There were movements outside my door, stealthy steps that made a flopping sound. I tensed when I heard a key inserted in the lock; it rattled but the bolt held, and after a time the key was withdrawn. Now they were trying the other doors, giving up when they found the strong bolts obstructed their entry.

Voices uttered sounds that were neither words nor from human vocal chords, a whispered grunting that embodied their anger and frustration because I had denied them their prey. But surely wooden doors would not withstand a combined assault, sheer strength of numbers would overcome such paltry obstacles.

The stench was overpowering almost to the point of suffocation and I struggled to breathe. I recalled how Williamson had fled that night, run the gauntlet of these creatures of Dagon, but even at the height of my terror I dismissed the idea of bursting through one of the intersecting doors and leaping from a window on to the roof of an adjoining building. I pinned my hopes on my improvised fortifications, and if they succumbed to my enemy, then I accepted that I would face sacrifice in the black depths of that unfathomable abyss off Devil Reef.

I lay there rigid with fright, my fingernails gouging my palms until they bled, hearing the door weakening as those outside brought some kind of battering ram with which to split the stout woodwork. My senses swam. I attempted to scream but no sound came from my trembling lips. The darkness was becoming blacker by the second, now tinged with scarlet, as I hovered on the brink of merciful unconsciousness that would at least spare me the climax of this hideous trauma.

It was as I felt myself slipping gently into a state of blissful unawareness that I heard the door finally begin to yield.

***

The morning dawned with a dismal greyness, the fingers of daylight creeping in through the single window to stroke me into wakefulness. I sat up with a sense of disbelief, stared uncomprehendingly around me. The door was still bolted, the cumbersome dresser wedged firmly up against it. There was no sign of damage to the oaken panels.

I leaped from the bed, rushed to inspect the other two doors and discovered that neither bore any signs of damage. I was trembling violently. It appeared then that those nocturnal fiends had failed in their attempts to reach me just when it seemed that they had breached my crude defences.

Miraculously, I had survived the night hours unscathed and now, with luck, I might escape from Innsmouth and leave behind all the horrors which even the might of the armed forces had failed to destroy so many years ago.

With no small amount of trepidation I descended the stairs. There was no sign of the staring, sullen clerk, for which I was grateful. I walked out into the street and looked about me. There was not a soul in sight, just that faint marine odour which the morning breeze was beginning to dissipate.

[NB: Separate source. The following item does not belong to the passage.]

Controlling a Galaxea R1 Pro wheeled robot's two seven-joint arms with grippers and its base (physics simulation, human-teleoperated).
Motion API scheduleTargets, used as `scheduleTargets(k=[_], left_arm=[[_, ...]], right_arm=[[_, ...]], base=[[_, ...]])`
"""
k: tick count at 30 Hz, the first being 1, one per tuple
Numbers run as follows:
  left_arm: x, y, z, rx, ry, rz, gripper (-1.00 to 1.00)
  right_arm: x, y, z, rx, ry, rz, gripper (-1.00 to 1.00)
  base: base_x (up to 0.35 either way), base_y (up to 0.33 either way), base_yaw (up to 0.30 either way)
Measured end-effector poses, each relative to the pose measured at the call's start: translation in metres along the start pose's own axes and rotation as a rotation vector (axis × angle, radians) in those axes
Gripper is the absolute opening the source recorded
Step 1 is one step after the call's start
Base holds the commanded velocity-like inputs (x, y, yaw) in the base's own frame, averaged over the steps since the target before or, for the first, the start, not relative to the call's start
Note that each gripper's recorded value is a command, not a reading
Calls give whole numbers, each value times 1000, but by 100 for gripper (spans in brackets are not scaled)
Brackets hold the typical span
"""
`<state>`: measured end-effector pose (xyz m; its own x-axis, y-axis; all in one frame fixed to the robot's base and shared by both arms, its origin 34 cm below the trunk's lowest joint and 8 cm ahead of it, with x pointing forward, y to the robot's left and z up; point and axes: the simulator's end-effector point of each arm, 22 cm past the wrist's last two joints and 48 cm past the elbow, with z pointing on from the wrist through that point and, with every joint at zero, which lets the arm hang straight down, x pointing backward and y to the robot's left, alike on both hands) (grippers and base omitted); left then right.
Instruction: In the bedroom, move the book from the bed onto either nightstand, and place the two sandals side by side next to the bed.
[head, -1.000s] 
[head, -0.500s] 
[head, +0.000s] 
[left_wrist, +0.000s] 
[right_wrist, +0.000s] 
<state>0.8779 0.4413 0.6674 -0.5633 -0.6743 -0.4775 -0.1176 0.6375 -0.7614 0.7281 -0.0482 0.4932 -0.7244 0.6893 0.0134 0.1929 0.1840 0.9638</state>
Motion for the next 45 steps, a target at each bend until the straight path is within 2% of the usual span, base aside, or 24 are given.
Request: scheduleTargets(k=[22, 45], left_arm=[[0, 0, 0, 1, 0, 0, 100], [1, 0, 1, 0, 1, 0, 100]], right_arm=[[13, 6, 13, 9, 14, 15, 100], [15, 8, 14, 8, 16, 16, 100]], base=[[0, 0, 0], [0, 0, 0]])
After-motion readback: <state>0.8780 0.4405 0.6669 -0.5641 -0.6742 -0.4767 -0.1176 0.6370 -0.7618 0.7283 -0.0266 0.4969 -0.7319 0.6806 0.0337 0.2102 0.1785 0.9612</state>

I had no idea what time the bus departed for Arkham, but it would doubtless be hours before it arrived. Perhaps then, my best course was to begin walking along the road that led away from Innsmouth and when that battered conveyance eventually caught me up, I would board it.

I cared not for my dishevelled appearance, nor the fact that I was unwashed, my only desire to be away from here. I had purged myself of the curse handed down to me from Anna Tilton and my uncle. I had seen Innsmouth and survived the attempts of those who sought to drag me down into their hell of everlasting degradation. I would never be able to forget it but at least I was spared.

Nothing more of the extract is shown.